A well built car should have a stiff chassis that allows the suspension to do it's work without the added variable of the frame flexing. But that stiff frame translates load from one end to the other.
Looking at you diagram of roll axis it seems obvious that increasing the length of the moment arm at either end would introduce some additional roll at the opposite end as the frame resists twisting.
If that line was a piece of pipe running through the car as I twisted one end clockwise the other end would follow in a clockwise direction.
Is it the front that unloads the inner rear tire on corner entry and loads it on corner exit?
If the balance is correct, would work something like.
The front have enough roll resistance going into the corner to keep the front flat and load both tires.
The rear also have the amount needed to keep it flat as the front first turns in.
The front roll translated through the axis provides enough added force to unload the inner rear tire which helps prevent overloading the outside front tire.
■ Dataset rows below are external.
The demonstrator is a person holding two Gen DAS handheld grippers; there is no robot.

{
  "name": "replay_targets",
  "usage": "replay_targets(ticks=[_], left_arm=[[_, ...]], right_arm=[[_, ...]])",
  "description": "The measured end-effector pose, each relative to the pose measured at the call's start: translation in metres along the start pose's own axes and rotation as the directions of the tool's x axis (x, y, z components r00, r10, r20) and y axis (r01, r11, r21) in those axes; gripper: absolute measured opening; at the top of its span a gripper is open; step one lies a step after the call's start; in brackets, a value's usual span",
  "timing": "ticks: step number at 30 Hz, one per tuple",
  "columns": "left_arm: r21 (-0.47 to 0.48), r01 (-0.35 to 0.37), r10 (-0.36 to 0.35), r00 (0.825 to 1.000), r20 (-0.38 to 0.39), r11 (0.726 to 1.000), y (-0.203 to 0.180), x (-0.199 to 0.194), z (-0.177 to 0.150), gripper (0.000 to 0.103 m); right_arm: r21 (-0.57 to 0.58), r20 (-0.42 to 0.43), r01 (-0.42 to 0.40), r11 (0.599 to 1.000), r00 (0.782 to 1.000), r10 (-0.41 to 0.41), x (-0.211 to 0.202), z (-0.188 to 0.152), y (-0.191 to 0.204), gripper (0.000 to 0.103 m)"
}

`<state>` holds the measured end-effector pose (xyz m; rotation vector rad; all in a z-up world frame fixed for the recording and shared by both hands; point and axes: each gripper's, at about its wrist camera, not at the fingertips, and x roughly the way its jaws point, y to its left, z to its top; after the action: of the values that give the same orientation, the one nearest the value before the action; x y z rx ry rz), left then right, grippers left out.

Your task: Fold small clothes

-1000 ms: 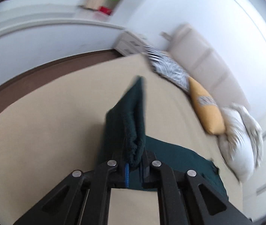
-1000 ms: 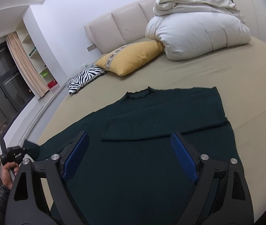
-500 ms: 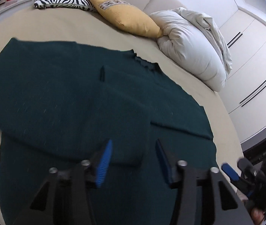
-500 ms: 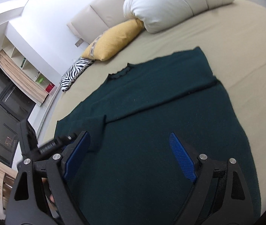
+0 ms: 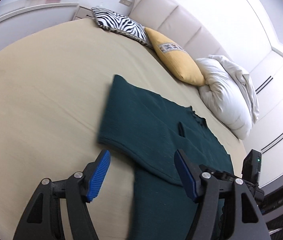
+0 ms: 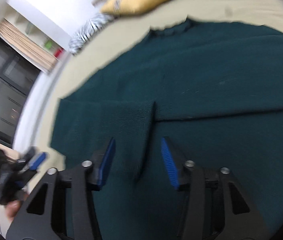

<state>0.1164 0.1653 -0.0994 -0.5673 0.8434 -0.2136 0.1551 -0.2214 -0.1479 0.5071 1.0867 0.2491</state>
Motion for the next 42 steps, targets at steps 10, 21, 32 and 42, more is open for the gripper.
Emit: replay_targets(ticks=[10,21,32,42], left_arm=[[-0.018,-0.029,0.029,1.000,0.012,0.999,0.011,0.014,0.026,0.069],[0.097,-0.120,0.122,0.992,-0.020,0.988,-0.029,0.075,0.060,0.075],[0.234,-0.230,0.256,0.963,-0.089,0.945,-0.053,0.147,0.064,0.039],[0.265,-0.240,0.258,0.965,-0.037,0.934,-0.054,0.136,0.058,0.009]], right_arm=[[-0.221,0.094,0.119,0.968,0.990,-0.101,-0.022,0.017,0.057,0.006],[-0.185,0.226,0.264,0.947,0.949,-0.220,-0.080,0.072,-0.021,0.006],[-0.048,0.140,0.219,0.975,0.968,-0.210,-0.046,0.066,-0.097,0.006],[-0.068,0.190,0.248,0.966,0.954,-0.231,-0.062,0.070,-0.081,0.006]])
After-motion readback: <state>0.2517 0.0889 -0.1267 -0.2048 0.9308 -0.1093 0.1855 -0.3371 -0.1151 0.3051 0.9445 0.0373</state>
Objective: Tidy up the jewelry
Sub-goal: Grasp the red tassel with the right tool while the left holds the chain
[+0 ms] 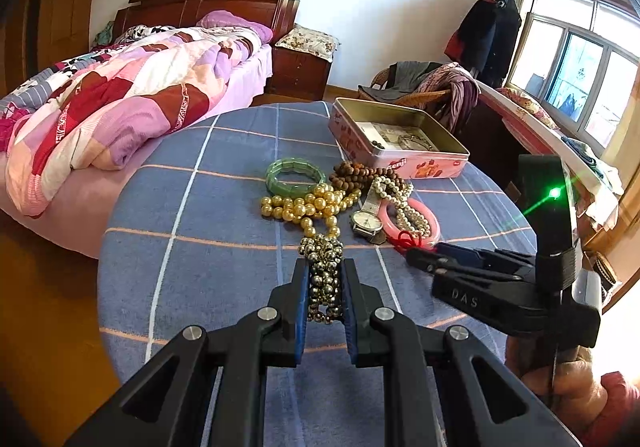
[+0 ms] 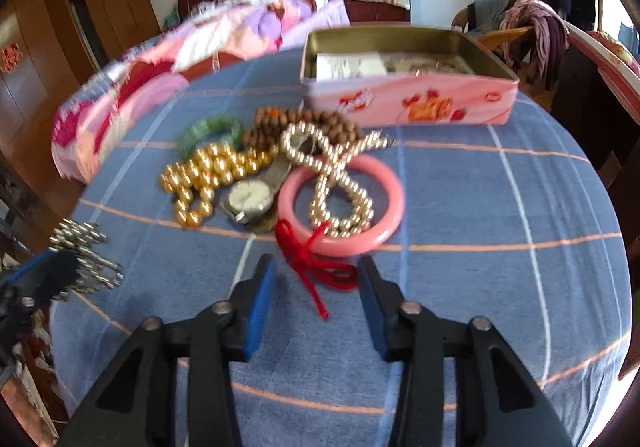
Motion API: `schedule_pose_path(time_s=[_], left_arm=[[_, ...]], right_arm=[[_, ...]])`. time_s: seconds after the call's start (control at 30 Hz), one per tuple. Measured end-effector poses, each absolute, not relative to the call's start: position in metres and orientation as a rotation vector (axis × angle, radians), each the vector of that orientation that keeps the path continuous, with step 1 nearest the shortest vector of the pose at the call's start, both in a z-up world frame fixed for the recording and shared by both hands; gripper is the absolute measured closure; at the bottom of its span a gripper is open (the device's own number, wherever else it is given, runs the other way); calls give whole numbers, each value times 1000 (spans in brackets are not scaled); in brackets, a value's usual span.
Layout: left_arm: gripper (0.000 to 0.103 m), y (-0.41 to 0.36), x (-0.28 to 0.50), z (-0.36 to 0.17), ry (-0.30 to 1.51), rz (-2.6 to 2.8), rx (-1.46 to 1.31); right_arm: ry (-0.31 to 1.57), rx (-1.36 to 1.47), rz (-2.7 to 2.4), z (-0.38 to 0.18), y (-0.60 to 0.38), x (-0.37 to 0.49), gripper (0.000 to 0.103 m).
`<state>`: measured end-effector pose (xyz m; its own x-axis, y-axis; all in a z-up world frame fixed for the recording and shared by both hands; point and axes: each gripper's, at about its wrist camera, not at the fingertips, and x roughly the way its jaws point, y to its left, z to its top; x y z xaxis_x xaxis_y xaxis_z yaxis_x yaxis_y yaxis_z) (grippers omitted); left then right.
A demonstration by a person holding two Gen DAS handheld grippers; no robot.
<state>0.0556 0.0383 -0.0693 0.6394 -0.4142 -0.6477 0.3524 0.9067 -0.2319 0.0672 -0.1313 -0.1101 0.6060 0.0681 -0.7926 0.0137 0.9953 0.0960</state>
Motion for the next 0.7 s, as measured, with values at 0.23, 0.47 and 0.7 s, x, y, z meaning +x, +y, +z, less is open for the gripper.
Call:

As you unwind the front on exit and that translated roll force diminishes the inner rear tire in again loaded for better corner exit.
In you statement about tuning the rear I think what you are doing is tuning the rear so that is have just enough of a moment arm to be overcome by the force from the front but not so much where it is overloading the front.
I'll wait on the answer to this to ensure I fully understand it before I ask what effect wheelbase would have on this relationship.
Let me go find my hat

I may be wearing it soon.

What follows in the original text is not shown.